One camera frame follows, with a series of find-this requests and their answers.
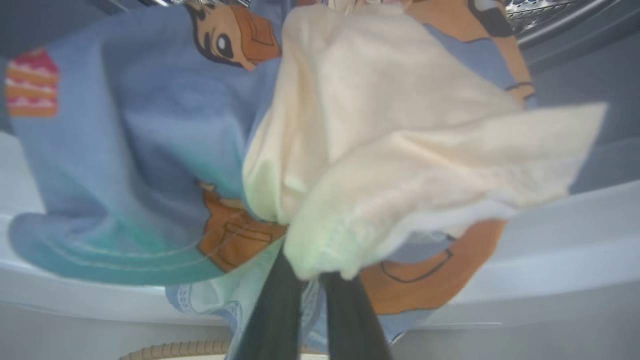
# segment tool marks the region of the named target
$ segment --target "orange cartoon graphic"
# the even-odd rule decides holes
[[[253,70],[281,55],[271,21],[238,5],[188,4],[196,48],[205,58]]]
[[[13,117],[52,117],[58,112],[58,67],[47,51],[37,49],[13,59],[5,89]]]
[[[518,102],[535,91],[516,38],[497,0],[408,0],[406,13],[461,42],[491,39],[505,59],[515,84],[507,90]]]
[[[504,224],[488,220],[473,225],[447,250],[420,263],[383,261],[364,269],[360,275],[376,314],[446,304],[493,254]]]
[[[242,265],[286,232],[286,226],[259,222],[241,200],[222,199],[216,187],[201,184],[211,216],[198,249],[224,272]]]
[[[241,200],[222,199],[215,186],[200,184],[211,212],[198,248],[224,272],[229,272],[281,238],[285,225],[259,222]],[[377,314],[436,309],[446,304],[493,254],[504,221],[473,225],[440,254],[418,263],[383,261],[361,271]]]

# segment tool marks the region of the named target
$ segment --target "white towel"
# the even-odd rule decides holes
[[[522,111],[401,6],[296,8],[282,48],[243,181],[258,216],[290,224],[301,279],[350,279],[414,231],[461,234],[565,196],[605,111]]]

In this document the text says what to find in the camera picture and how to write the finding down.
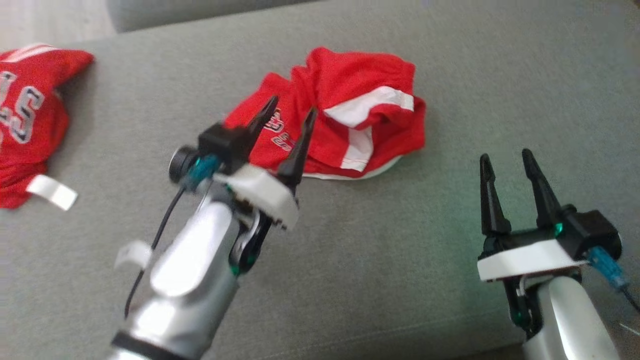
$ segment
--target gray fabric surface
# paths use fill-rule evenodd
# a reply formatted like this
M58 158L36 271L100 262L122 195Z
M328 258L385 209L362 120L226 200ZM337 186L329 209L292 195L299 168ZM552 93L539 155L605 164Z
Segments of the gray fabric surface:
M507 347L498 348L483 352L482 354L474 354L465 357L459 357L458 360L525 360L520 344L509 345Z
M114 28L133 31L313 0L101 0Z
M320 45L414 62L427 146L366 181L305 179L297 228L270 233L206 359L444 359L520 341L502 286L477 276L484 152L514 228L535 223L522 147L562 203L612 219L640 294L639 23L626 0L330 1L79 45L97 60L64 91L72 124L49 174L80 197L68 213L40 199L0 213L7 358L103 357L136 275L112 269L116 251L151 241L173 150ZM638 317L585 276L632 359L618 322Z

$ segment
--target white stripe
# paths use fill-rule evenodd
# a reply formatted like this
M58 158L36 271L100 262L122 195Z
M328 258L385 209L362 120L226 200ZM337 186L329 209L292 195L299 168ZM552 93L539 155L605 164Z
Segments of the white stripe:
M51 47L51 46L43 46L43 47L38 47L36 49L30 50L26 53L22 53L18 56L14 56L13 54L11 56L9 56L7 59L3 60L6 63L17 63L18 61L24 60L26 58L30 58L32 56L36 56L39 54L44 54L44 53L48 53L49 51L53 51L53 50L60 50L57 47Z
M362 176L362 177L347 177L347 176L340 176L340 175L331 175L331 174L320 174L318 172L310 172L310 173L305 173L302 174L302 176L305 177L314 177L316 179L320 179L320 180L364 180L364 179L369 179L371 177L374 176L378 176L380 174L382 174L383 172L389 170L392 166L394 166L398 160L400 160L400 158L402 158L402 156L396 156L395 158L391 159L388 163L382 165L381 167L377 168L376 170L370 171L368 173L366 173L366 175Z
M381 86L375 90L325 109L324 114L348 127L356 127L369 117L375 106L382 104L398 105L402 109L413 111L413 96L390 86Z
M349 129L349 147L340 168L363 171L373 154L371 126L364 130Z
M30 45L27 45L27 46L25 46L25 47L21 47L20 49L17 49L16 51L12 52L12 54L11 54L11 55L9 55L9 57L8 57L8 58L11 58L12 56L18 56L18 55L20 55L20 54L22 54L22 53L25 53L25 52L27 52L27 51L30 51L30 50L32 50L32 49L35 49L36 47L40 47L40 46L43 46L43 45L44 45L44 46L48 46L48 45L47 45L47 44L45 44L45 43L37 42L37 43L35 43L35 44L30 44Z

# # # # #

> Required work: Apart from the pictures, every line of the data above should be given again exactly.

> The completed task:
One camera frame follows, with a series of find-this requests and their answers.
# segment tool marks the region of the named target
$ segment --target "orange cartoon graphic"
# the even-odd rule decides holes
[[[253,70],[281,55],[271,21],[238,5],[188,4],[196,48],[205,58]]]
[[[13,117],[52,117],[58,112],[58,67],[47,51],[37,49],[13,59],[5,89]]]
[[[518,102],[535,91],[516,38],[497,0],[408,0],[406,13],[461,42],[491,39],[505,59],[515,84],[507,90]]]
[[[504,224],[488,220],[473,225],[447,250],[420,263],[383,261],[364,269],[360,275],[376,314],[446,304],[493,254]]]
[[[242,265],[286,232],[286,226],[259,222],[241,200],[222,199],[216,187],[201,184],[211,216],[198,249],[224,272]]]
[[[241,200],[222,199],[215,186],[200,184],[211,212],[198,248],[224,272],[229,272],[281,238],[285,225],[259,222]],[[377,314],[436,309],[446,304],[493,254],[504,221],[473,225],[440,254],[418,263],[383,261],[361,271]]]

# segment tool marks the region of the named target
$ segment --target "white towel"
# the even-odd rule decides holes
[[[522,111],[401,6],[296,8],[282,48],[243,181],[258,216],[290,224],[301,279],[350,279],[414,231],[461,234],[565,196],[605,111]]]

In this document the text says what to find in the camera picture and how to write the finding down.
$ segment
--target gray fabric surface
# paths use fill-rule evenodd
# a reply formatted like this
M58 158L36 271L100 262L122 195Z
M328 258L385 209L362 120L226 200ZM337 186L329 209L292 195L299 168ZM552 93L539 155L605 164Z
Segments of the gray fabric surface:
M507 347L498 348L483 352L482 354L474 354L465 357L459 357L458 360L525 360L520 344L509 345Z
M114 28L133 31L313 0L101 0Z
M320 45L414 62L427 146L366 181L305 179L297 228L270 233L206 359L444 359L520 341L502 286L477 276L484 152L514 228L535 223L522 147L562 203L612 219L640 294L639 23L626 0L330 1L79 45L97 60L64 91L72 124L49 174L80 197L68 213L40 199L0 213L7 358L103 357L136 275L112 269L116 251L151 241L173 150ZM638 317L585 276L632 359L618 322Z

$ segment
--target white stripe
# paths use fill-rule evenodd
# a reply formatted like this
M58 158L36 271L100 262L122 195Z
M328 258L385 209L362 120L226 200ZM337 186L329 209L292 195L299 168ZM552 93L539 155L605 164Z
Segments of the white stripe:
M51 47L51 46L43 46L43 47L38 47L36 49L30 50L26 53L22 53L18 56L14 56L13 54L11 56L9 56L7 59L3 60L6 63L17 63L18 61L24 60L26 58L30 58L32 56L36 56L39 54L44 54L44 53L48 53L49 51L53 51L53 50L60 50L57 47Z
M362 176L362 177L347 177L347 176L340 176L340 175L331 175L331 174L320 174L318 172L310 172L310 173L305 173L302 174L302 176L305 177L314 177L316 179L320 179L320 180L364 180L364 179L369 179L371 177L374 176L378 176L380 174L382 174L383 172L389 170L392 166L394 166L398 160L400 160L400 158L402 158L402 156L396 156L395 158L391 159L388 163L382 165L381 167L377 168L376 170L370 171L368 173L366 173L366 175Z
M381 86L375 90L325 109L324 114L348 127L356 127L369 117L375 106L382 104L398 105L402 109L413 111L413 96L390 86Z
M349 129L349 147L340 168L363 171L373 154L371 126L364 130Z
M30 45L27 45L27 46L25 46L25 47L21 47L20 49L17 49L16 51L12 52L12 54L11 54L11 55L9 55L9 57L8 57L8 58L11 58L12 56L18 56L18 55L20 55L20 54L22 54L22 53L25 53L25 52L27 52L27 51L30 51L30 50L32 50L32 49L35 49L36 47L40 47L40 46L43 46L43 45L44 45L44 46L48 46L48 45L47 45L47 44L45 44L45 43L37 42L37 43L35 43L35 44L30 44Z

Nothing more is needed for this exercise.